Petit traité du suicide

Pourquoi l’Occident chrétien a fait de la mort volontaire une faute

Dans l’Antiquité, le suicide était une issue acceptable, parfois désirable. L’Occident chrétien en a fait un péché, une faute, une pathologie, voire un outrage à loi. Dans ce bref essai, le philosophe Simon Critchley examine avec méthode et non sans humour anglais les arguments, essentiellement théologiques, qu’on a opposés, au cours des siècles, à la liberté de disposer de son corps et montre que le droit au suicide est le corollaire du droit à la vie.
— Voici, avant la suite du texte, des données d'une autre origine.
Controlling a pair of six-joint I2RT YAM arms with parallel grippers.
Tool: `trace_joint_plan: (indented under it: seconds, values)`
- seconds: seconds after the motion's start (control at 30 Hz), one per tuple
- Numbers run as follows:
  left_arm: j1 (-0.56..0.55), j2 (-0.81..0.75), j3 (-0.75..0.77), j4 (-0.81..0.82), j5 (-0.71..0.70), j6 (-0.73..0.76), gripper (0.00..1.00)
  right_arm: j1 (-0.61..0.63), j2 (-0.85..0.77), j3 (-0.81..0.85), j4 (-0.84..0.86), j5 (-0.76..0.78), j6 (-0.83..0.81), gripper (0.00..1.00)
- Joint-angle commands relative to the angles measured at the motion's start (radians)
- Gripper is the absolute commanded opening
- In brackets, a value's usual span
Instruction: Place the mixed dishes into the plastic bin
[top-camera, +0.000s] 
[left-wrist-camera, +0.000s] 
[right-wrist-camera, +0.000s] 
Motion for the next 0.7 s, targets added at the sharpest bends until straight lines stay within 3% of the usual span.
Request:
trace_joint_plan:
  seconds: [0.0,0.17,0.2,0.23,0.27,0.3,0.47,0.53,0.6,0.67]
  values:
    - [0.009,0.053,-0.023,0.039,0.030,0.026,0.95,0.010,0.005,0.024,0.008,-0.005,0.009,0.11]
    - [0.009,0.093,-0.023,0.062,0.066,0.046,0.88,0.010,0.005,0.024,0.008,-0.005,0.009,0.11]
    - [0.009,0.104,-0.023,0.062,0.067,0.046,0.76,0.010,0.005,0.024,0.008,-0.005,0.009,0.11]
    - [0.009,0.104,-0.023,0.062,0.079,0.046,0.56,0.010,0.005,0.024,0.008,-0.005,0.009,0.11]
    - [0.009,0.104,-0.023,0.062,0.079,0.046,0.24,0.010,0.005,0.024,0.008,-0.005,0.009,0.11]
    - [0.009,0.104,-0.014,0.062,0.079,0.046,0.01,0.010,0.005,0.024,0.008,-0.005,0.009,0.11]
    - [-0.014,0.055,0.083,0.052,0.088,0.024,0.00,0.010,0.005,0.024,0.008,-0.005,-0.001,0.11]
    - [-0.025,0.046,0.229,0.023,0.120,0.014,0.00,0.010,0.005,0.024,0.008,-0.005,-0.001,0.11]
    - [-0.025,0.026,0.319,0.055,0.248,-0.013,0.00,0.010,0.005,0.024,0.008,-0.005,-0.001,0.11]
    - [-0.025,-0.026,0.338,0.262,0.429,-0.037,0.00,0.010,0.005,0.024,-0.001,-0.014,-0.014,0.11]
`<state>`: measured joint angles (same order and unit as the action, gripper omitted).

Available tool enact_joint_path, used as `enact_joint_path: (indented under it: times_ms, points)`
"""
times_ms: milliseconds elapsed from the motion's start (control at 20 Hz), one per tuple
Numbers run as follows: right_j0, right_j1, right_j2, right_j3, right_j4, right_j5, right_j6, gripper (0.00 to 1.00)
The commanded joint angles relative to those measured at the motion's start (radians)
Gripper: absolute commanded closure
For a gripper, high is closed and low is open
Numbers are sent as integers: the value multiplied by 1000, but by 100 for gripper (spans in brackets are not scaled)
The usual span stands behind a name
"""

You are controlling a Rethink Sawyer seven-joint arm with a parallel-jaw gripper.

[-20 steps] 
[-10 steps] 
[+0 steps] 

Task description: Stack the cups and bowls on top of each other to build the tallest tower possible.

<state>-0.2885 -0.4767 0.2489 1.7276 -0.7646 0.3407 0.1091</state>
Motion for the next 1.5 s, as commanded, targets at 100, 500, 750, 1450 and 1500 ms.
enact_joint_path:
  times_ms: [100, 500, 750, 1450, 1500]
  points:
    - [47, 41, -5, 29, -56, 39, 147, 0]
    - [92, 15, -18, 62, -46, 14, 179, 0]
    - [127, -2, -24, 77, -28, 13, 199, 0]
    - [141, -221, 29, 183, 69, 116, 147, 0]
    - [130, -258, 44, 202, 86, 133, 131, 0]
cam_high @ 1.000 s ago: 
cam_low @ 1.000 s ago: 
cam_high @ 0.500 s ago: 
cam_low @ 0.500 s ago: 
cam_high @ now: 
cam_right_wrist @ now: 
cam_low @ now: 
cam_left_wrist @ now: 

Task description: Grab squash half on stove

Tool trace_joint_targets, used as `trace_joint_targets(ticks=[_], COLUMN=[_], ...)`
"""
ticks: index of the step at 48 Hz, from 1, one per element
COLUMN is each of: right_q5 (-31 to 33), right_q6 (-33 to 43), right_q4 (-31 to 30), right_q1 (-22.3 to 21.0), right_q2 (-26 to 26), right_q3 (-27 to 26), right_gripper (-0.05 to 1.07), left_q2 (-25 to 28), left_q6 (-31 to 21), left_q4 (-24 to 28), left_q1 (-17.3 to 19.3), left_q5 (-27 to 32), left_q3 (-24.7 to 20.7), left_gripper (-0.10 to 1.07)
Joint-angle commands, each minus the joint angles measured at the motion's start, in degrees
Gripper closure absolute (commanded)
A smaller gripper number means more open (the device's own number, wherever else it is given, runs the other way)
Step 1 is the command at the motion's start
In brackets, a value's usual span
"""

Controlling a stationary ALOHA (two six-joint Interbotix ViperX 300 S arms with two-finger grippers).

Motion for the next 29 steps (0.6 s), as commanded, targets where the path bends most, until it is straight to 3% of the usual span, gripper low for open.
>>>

Il relève cependant que les hommes ne sont pas des îles mais des êtres de relation, et qu’un tel acte entraîne des conséquences pour l’entourage.

Approche claire

A l’appui de son propos, Critchley cite un grand nombre de lettres d’adieu, de Kurt Cobain à Virginia Woolf – messages ambivalents d’amour-haine, chefs-d’œuvre de sincérité ou d’apitoiement sur soi. Suivi d’un traité en 29 points du philosophe David Hume (1711-1776), ce petit livre n’est pas une apologie de la mort volontaire mais une approche claire et sans passion d’une question vertigineuse.


Simon Critchley, «Lettres de suicide», trad. de l’anglais par Georges Barrère, Voix libres/Max Milo, 136 p.